The Cathedral of St. John the Divine

5 Dec

This photo by William Porto was taken in 2008.

Construction of the Cathedral of St. John the Divine, located at 112th St. and Amsterdam Ave. and dubbed a house of  worship “for all people,”  began on Dec. 27, 1892, when the first cornerstone was laid. But it took decades for the church to be completed. My father published  this column Feb. 23, 1935, and it would be more than six years before the opening of the full length of the Cathedral. (The opening celebration took place Nov. 30, 1941, and a week later the Japanese bombed Pearl Harbor. Construction was halted during World War II and did not resume until the 1970s.)

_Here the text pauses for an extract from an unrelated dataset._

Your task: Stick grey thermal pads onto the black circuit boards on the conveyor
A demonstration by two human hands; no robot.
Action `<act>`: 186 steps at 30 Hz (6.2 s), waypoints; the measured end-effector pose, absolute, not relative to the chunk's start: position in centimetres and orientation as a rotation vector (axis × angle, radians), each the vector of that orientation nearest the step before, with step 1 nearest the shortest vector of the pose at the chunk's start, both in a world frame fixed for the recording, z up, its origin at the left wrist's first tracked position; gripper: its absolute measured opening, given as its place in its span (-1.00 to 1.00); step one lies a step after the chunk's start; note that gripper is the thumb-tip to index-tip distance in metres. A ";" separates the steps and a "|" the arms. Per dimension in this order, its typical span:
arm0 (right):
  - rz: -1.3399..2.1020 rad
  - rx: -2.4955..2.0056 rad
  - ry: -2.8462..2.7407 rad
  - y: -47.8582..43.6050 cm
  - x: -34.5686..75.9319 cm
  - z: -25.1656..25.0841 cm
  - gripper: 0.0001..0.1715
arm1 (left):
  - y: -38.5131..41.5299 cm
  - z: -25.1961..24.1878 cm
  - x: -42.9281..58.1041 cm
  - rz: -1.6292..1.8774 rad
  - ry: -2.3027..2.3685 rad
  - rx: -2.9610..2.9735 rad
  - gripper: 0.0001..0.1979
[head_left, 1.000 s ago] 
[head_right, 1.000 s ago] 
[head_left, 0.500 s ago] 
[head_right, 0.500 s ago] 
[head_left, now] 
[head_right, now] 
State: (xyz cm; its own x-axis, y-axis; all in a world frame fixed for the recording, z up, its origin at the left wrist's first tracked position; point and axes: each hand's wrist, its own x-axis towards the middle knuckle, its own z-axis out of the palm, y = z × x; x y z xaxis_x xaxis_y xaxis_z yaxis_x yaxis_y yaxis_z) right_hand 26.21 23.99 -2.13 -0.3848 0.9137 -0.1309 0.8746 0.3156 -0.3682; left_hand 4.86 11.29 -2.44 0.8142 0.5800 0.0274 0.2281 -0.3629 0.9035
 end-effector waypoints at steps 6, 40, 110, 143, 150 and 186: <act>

The grand design inspired this response to those who warned that the Apocalypse was imminent:

“I am far more interested in the present rise in food prices, the prolonged depression, and the likely invasion of Abyssinia by the Italians than in any tornado of fire sweeping these hemispheres and leaving their inhabitants in ashes. Yet there remain a few devout persons who occasionally try to scare my reluctant soul into submission with this bogey, which, they say, will be followed by that great Judgment Day when I will have to account for even taking a lump of sugar when Mother wasn’t looking.  When they come around again I will tell them that while they in their puny knowledge look for world destruction, learned theologians are erecting structures of granite to stand forever.”